Jesus came into this situation and began to call people to a new way of
belonging to God. He gathered a group of disciples around him and proclaimed
the kingdom not of David, Judah or Israel, but something he called the
Kingdom of God or Heaven. As the followers of Jesus grew and became what
we now call the Church, it was possible to start talking of them as the
“New Israel”. In Christ there is a new Covenant with the New
Israel which gathers together humanity – Jew and Gentile –
into a new relationship with God. At a time, perhaps 60 years after Jesus’
earthly life, St John was concerned for the unity of Jesus’ followers.
So he wrote down a prayer that the community remembered Jesus’ praying
shortly before his death. This prayer was that his followers should remain
united. It is a prayer that has become a rallying point and a reminder
whenever we think of the importance of Christian unity.
For the churches
in Korea it is not difficult to see the resonances of the Ezekiel and
the John passages they have chosen for our focus this year. Their nation,
with a proud, ancient history stands divided – one part prosperous,
the other less so. Their church also is divided in many respects because
of those same political realities both internal and external. As the Christian
Church in Korea wrestles with the problem of division, we may also feel
affected by the same struggles. As St Paul put it: “When one part
of the body suffers, all of the body suffers.” (1 Cor 12:26)

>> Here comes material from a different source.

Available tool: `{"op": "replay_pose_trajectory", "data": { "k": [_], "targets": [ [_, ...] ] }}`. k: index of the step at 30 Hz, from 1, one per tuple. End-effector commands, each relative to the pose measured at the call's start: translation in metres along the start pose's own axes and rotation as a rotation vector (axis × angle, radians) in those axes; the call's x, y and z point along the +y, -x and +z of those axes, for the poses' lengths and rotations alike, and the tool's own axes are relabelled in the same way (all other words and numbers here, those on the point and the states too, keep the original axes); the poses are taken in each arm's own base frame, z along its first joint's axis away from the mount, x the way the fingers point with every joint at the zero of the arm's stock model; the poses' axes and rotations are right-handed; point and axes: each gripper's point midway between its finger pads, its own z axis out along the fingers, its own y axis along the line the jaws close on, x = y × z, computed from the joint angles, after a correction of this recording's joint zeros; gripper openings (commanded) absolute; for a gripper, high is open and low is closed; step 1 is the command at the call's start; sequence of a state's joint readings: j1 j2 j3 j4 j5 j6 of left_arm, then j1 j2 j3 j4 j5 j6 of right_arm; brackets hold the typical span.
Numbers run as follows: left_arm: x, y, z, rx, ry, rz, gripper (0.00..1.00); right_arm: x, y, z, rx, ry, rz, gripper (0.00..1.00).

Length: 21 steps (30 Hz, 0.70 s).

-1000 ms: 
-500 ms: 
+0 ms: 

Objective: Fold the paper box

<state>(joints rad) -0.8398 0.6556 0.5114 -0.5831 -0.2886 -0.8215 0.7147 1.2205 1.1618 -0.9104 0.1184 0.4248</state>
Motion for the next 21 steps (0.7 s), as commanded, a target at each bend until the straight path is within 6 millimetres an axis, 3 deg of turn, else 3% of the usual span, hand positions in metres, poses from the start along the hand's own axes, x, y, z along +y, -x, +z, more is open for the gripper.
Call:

We may live in a united kingdom, and be part of a Europe that has achieved
a greater degree of unity than ever before, but we still live with a reality
of a church divided for a variety of reasons – both in what we believe
and because of what has happened in the past. The New Israel, like the
Israel of Ezekiel’s day, finds itself divided and in many places
looking for a new spirit of life and renewal. It is important to stress
at this point that a Christian interpretation of this passage is not a
denial of God’s continuing Covenant with the Jewish people, nevertheless
there is an important place for interpreting Ezekiel’s prophecy
in a way that challenges us.
The Week of Prayer for Christian Unity calls us to pray for the full visible
unity of the Church just as did Jesus. Here in Milton Keynes we may take
a certain amount of pride in our special ways of bringing about Christian
unity. Our own parish and this congregation is an expression of four previously
divided denominations coming together. We have found ways to overcome
our previous divisions. The danger which we can fall into is not too different
from that of ancient Israel. We can become complacent, thinking that we
have arrived. We need to heed warnings that taking our place of blessing
may lead to our falling away from the source of our life. If we fall away
then we will fall apart. If we pray for unity, and especially that the
rest of the church in our land and in the world will grow together more,
then we are to continue seeking an ever greater unity. There are still
many Christians with whom we are not united. We cannot go back to the
past, but we can be encouraged by Ezekiel’s visual aid of the two
sticks being held together in God’s hand. Our prayer can be that
we want God to continue holding us together!